I am surprised sometimes when I talk to someone and hear the victim’s voice: “I can’t believe she said that to me.”  “I can’t control what happens to me.” I don’t know what to do, how to respond.”

I offer this piece of advice.

  • First, take three deep breaths.
  • Count your blessings one by one more than twice.
  • Look inside to find your strength.
  • Lean on a power much greater than yourself.
  • Realize that you are unique and wonderfully made.
  • Smile so big on the inside until your body feels empowered.
  • Park your emotional baggage in the corner.
  • Frame your words carefully and with grace.
  • Speak from your heart and not from your emotions.
  • Seek clarity: “Are you understanding what I am saying?”
  • Pause.
  • Listen.
  • Commend yourself for standing up for yourself.

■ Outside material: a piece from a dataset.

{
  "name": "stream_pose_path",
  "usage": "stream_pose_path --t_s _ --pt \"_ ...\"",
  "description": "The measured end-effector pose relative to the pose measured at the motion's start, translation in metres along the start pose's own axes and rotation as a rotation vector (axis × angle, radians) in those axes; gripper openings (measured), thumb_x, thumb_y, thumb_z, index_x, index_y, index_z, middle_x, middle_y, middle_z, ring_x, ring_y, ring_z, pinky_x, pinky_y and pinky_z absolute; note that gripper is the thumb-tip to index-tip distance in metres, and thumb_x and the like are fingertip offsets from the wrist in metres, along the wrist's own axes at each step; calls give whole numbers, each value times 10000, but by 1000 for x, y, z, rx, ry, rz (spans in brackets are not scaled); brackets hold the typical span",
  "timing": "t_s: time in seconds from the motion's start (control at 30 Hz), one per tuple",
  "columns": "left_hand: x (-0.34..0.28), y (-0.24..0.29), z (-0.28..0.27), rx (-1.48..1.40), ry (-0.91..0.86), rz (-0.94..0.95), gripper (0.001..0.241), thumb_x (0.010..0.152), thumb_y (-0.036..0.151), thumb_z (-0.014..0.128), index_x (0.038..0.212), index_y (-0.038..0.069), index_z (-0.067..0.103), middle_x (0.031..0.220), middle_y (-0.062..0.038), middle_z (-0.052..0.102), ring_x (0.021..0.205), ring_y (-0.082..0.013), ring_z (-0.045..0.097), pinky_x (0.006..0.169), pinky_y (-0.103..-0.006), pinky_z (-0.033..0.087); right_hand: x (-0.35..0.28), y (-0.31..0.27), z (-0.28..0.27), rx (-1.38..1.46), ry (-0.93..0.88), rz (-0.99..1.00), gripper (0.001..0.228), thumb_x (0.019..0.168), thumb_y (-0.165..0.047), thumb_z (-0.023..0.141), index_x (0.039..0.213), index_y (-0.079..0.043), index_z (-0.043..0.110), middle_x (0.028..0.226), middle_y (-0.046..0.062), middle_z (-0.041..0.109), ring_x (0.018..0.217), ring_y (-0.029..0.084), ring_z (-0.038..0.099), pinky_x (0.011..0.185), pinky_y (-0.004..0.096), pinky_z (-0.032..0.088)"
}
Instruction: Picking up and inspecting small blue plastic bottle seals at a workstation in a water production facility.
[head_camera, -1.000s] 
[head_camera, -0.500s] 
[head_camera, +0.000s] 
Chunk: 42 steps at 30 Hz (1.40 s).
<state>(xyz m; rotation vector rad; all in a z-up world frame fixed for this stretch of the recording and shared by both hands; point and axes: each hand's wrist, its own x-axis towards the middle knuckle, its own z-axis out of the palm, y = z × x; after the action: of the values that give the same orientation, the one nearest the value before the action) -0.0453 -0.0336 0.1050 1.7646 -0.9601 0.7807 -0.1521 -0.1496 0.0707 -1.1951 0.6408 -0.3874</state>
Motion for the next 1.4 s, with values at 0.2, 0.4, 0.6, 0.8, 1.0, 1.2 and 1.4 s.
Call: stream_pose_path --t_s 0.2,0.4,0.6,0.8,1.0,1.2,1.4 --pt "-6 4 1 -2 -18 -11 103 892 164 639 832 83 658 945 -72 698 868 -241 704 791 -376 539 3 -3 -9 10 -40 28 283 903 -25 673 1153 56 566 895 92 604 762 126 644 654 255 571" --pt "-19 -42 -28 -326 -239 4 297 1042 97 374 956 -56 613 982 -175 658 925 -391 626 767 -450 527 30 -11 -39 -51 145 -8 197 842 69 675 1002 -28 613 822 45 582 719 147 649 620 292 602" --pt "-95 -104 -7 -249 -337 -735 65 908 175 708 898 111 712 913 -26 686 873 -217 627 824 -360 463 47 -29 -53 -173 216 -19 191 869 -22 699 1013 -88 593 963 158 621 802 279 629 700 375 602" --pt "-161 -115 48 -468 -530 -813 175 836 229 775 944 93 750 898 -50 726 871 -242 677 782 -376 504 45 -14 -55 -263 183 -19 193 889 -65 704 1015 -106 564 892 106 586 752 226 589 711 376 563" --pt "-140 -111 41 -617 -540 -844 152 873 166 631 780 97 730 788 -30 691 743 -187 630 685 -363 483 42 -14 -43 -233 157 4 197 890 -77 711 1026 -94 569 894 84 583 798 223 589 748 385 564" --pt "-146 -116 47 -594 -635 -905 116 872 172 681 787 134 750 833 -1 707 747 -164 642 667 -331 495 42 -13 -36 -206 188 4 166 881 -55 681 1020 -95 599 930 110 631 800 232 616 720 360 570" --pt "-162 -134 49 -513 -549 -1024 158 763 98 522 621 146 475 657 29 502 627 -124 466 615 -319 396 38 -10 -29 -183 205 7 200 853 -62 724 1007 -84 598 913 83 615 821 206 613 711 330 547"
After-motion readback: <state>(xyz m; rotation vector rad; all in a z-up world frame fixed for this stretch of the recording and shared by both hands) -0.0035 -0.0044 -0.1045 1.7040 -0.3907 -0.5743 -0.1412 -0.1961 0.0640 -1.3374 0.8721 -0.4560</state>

It’s important to hold on to your Self. It connects you to your Source.

Are You Awake Inside of Your Life?

I can’t act like this is a heavy question I have been pondering for weeks. It just jumped inside my head and demanded to be the blog post today as I resume/or start to really explore my thinking out loud on paper. The better question is more personal: “Am I Awake Inside of My Own Life?” Focusing on the laser-driven question reminds me to check  inside before going out into the world.  It matters that I am awake and fully present inside of my life.

I am committed to have my personal and professional missions be aligned.  This needs my alert and ready attention. I want to enjoy the riches from my life and career.  This means holding a sacred space for my husband, family and friends. Only I can orchestrate that the things I enjoy most on the professional side are congruent with what I enjoy most on the personal side. I don’t want to snooze through that song. At this stage of my life, I am really hearing the music of my soul.

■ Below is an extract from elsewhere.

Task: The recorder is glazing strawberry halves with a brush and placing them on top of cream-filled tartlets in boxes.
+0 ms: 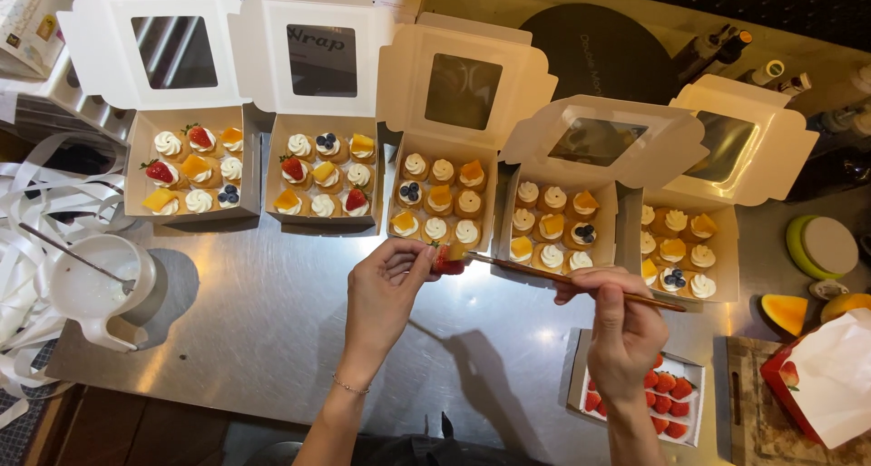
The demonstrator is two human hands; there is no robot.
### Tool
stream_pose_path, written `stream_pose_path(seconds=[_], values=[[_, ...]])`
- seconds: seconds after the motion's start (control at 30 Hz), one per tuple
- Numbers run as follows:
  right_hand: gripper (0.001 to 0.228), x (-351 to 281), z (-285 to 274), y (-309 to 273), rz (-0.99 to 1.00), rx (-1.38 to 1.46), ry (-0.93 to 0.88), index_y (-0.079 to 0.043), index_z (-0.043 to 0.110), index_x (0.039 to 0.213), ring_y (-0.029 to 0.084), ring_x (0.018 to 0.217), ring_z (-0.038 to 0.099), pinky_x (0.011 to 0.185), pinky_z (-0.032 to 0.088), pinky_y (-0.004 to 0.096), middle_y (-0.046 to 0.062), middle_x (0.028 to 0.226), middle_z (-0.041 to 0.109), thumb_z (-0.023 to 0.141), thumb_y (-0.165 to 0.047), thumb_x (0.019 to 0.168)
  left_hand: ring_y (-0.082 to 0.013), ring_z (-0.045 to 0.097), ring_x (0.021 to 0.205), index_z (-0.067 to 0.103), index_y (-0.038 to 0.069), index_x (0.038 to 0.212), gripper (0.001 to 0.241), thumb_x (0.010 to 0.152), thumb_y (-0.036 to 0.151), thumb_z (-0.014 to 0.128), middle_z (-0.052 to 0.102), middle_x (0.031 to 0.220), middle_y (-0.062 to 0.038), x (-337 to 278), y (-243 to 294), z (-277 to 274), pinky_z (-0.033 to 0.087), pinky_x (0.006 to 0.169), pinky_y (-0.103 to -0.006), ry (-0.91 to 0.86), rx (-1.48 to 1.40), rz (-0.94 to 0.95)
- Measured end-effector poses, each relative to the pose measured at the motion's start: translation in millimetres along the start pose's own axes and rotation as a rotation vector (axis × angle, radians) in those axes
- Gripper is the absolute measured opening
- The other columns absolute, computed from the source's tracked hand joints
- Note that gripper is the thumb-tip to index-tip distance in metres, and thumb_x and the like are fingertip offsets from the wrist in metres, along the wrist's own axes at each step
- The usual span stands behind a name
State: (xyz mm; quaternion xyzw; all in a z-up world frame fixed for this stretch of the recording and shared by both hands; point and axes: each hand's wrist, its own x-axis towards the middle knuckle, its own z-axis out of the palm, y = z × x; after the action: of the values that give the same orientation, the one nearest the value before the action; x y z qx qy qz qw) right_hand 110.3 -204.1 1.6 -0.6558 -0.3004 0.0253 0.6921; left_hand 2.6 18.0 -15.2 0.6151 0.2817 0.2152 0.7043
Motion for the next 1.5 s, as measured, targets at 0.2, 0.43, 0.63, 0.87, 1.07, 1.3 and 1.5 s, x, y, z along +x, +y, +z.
stream_pose_path(seconds=[0.2, 0.43, 0.63, 0.87, 1.07, 1.3, 1.5], values=[[0.022, 3, 9, 15, 0.047, -0.092, 0.034, 0.004, 0.059, 0.111, 0.023, 0.087, 0.070, 0.080, 0.062, 0.032, 0.017, 0.104, 0.067, 0.044, -0.012, 0.110, -0.0161, 0.080, 0.075, 0.073, -0.003, 0.097, 0.015, 0.089, 0.010, 0.075, 0.080, 0.084, -0.012, 19, 9, 1, 0.066, 0.068, -0.0218, 0.066, 0.070, 0.010], [0.022, 9, -3, 32, 0.124, -0.156, 0.140, 0.004, 0.059, 0.109, 0.025, 0.088, 0.069, 0.080, 0.062, 0.034, 0.017, 0.107, 0.065, 0.045, -0.012, 0.110, -0.0223, 0.081, 0.085, 0.067, 0.001, 0.101, 0.013, 0.093, 0.010, 0.069, 0.076, 0.108, -0.010, 91, -8, -6, 0.069, 0.073, -0.0275, -0.016, 0.091, 0.051], [0.024, 8, -18, 44, 0.134, -0.121, 0.283, 0.005, 0.054, 0.115, 0.026, 0.095, 0.066, 0.087, 0.059, 0.036, 0.018, 0.114, 0.061, 0.040, -0.014, 0.115, -0.0247, 0.062, 0.073, 0.071, 0.002, 0.098, 0.015, 0.095, 0.016, 0.067, 0.067, 0.085, -0.011, 204, -50, -14, 0.052, 0.065, -0.0371, -0.088, 0.854, 0.486], [0.026, -2, -29, 51, 0.201, -0.217, 0.354, 0.008, 0.053, 0.117, 0.027, 0.096, 0.066, 0.089, 0.058, 0.036, 0.020, 0.116, 0.061, 0.039, -0.014, 0.116, -0.0296, 0.060, 0.076, 0.069, 0.003, 0.085, 0.013, 0.090, 0.015, 0.071, 0.068, 0.076, -0.014, 260, -101, -21, 0.051, 0.071, -0.0406, -0.212, 1.182, 0.739], [0.022, -4, -30, 50, 0.189, -0.283, 0.354, 0.008, 0.054, 0.115, 0.027, 0.094, 0.065, 0.088, 0.058, 0.035, 0.021, 0.116, 0.061, 0.040, -0.009, 0.116, -0.0291, 0.060, 0.072, 0.070, 0.001, 0.080, 0.011, 0.084, 0.011, 0.074, 0.067, 0.073, -0.016, 263, -120, -18, 0.051, 0.069, -0.0391, -0.123, 1.257, 0.842], [0.023, -12, -35, 45, 0.188, -0.332, 0.384, 0.007, 0.054, 0.114, 0.026, 0.093, 0.064, 0.088, 0.058, 0.035, 0.021, 0.116, 0.062, 0.041, -0.012, 0.115, -0.0246, 0.061, 0.080, 0.070, 0.006, 0.082, 0.008, 0.087, 0.006, 0.065, 0.071, 0.079, -0.011, 257, -121, -14, 0.050, 0.074, -0.0351, -0.040, 1.345, 0.922], [0.020, -62, -90, 38, 0.099, -0.186, 0.673, -0.002, 0.051, 0.123, 0.020, 0.101, 0.065, 0.096, 0.060, 0.029, 0.012, 0.124, 0.060, 0.043, -0.021, 0.120, -0.0344, 0.061, 0.067, 0.065, 0.005, 0.083, 0.009, 0.089, 0.008, 0.058, 0.066, 0.079, -0.015, 264, -138, -23, 0.048, 0.061, -0.0451, -0.114, 1.303, 0.913]])
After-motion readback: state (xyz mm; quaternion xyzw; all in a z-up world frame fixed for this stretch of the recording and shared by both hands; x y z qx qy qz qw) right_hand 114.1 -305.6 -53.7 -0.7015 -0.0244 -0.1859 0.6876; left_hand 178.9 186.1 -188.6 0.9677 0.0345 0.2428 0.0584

I do feel awake inside of my own life. But I also know I can drift into cruise control: waking up each day without a plan or commitment to finishing something started. It doesn’t matter if it is knitting a scarf or finishing another chapter on my memoir.  What I know for sure is that being fully awake, accounted for my own dreams requires the energy to will it so and the power to believe.  I have energy to unleash to make my dreams come true. I have stories to tell that will help and heal. I have songs to write to rock the melody of my own life. Yeah! I am awake.

I am here now.

Investing in You

When is the last time you took a class, listened to a podcast, watched a You Tube video to learn something new.  Time passes quickly and before you know it, your career in on the down swing with dreams left on the table. Like crumbs, those dreams get swept away–along with your energy, your confidence, and your courage. Langston Hughes told us to hold fast to dreams.  Invest in yourself: hire a coach, seek a mentor, enroll in a class, start as Mastermind Group. Do something to invest in you because you are worth it.